One of several elements that separates high performance computing GPUs from their gaming and graphics brethren is the addition of ECC codes, which target critical bit-flip errors in memory, which can lead to invalid results or system problems.
While ECC is often deemed a necessary component for confirming the viability of simulation results, it does come with a performance price. According to a team of researchers from the San Diego Supercomputer Center and Los Alamos National Laboratory, enabling ECC cuts the size of the system available by 10% because of the amount of memory consumed by the error correction codes. They note that additionally, turning ECC on “reduces simulation speed, resulting in greater opportunity for other sources of error such as disk failures in large file systems, power glitches, and unexplained node failures during the timeframe of the calculation.”
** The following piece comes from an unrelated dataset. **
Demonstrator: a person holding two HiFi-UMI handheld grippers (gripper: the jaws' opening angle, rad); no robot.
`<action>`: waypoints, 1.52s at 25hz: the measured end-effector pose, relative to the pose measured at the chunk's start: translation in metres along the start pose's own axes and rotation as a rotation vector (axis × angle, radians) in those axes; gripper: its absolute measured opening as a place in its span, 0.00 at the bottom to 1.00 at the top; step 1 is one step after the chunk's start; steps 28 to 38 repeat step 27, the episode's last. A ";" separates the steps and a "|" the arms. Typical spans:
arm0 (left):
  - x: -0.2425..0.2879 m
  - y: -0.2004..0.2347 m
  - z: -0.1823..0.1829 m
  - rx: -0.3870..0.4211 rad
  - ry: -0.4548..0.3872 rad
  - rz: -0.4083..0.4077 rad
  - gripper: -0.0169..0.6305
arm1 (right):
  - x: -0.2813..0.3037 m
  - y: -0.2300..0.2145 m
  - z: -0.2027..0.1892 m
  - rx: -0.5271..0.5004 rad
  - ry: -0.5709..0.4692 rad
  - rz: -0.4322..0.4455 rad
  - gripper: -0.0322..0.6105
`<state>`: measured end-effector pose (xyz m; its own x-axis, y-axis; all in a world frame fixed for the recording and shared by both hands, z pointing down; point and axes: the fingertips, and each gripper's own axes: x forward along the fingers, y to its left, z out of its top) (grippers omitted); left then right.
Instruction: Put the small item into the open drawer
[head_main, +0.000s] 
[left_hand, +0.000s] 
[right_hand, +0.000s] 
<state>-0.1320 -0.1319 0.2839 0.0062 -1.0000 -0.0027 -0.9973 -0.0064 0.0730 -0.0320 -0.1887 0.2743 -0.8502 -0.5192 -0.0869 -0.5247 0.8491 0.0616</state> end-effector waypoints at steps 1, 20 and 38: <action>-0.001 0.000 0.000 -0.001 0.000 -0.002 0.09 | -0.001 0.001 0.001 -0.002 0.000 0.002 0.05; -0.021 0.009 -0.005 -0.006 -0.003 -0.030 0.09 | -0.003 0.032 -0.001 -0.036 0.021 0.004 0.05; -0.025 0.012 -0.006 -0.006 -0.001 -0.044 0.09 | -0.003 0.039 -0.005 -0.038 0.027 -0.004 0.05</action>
With this performance and greater potential for failure in mind, the question turns to whether ECC is preventing enough critical flaws to justify its price. In other words, are these errors so common that ECC is necessary? As one might imagine, this is a difficult question to tackle since the compute time with multiple hardware, application, GPU and other issues are all involved. However, the team took the question of ECC usefulness across large XSEDE systems, including Keeneland at the Georgia Institute of Technology, a smaller production cluster at Los Alamos, and on Dante at SDSC, which is equipped with GPUs of the gaming variety (so without any ECC).
As seen in the graph, the performance penalty on Keeneland, which was the largest system used in the test GPU/node count-wise, is certainly observable. Similar results in terms of performance hits were observed on the other systems as well. But most interestingly, when it came to actually seeing how useful the ECC was overall for all of the systems, it turned out that there were very few errors—and in fact, the most significant errors or problems with the results when compared across the different systems were based on the hardware itself, faulty motherboards or other variables…not the types the errors ECC is designed to address—at least for the AMBER molecular dynamics code that was used as the basis for the cross-system testing. There is far more detail about the nature of this MD code and why it was particularly relevant for this sort of testing in the full paper.
As the researchers summarize, “Although the ability of ECC to detect and correct single bit errors is undeniably useful in theory, the practical application of this technology may not be in the interests of the MD community.” They point to the rarity of ECC correctable errors and note that they do “not outweigh the costs in terms of system size and calculation speed,” noting that “the errors appear to be so rare in production GPU calculations that their rate of incidence could not be quantified in this experiment.”
Finally, they surmise that overall, “the fact that other sources of hardware error were observed during the experiment, regardless of ECC status, indicates that there are much more probable ways for simulations to fail and that such failures most likely cause the simulation to crash rather than to produce bad data.”
Again, there is a great deal more information in the full piece, but this sparks new life in the debate over whether or not ECC is all it’s cracked up to be for some scientific applications. Does this mean a new life for low-brow gaming graphics cards in large-scale scientific computing sites? Probably not—but an interesting read nonetheless.